[Opening Provided material section]

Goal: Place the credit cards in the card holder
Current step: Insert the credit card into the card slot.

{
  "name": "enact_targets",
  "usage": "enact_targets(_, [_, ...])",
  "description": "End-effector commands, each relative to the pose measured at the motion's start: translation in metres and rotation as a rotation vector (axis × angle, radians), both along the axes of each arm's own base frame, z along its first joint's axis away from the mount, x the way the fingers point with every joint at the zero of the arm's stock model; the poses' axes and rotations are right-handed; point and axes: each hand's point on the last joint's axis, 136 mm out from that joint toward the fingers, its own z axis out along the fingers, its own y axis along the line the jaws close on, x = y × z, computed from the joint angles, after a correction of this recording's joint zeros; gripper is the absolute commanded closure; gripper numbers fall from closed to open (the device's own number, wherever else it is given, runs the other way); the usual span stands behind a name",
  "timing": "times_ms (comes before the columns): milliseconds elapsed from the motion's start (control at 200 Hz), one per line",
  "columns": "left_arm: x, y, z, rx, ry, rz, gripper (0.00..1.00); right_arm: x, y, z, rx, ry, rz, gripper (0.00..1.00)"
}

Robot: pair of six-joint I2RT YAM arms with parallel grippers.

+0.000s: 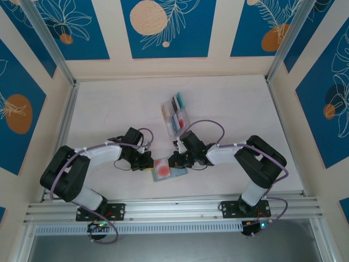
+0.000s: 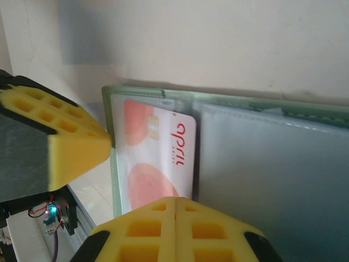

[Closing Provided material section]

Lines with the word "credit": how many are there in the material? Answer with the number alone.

- _Expected answer_:
2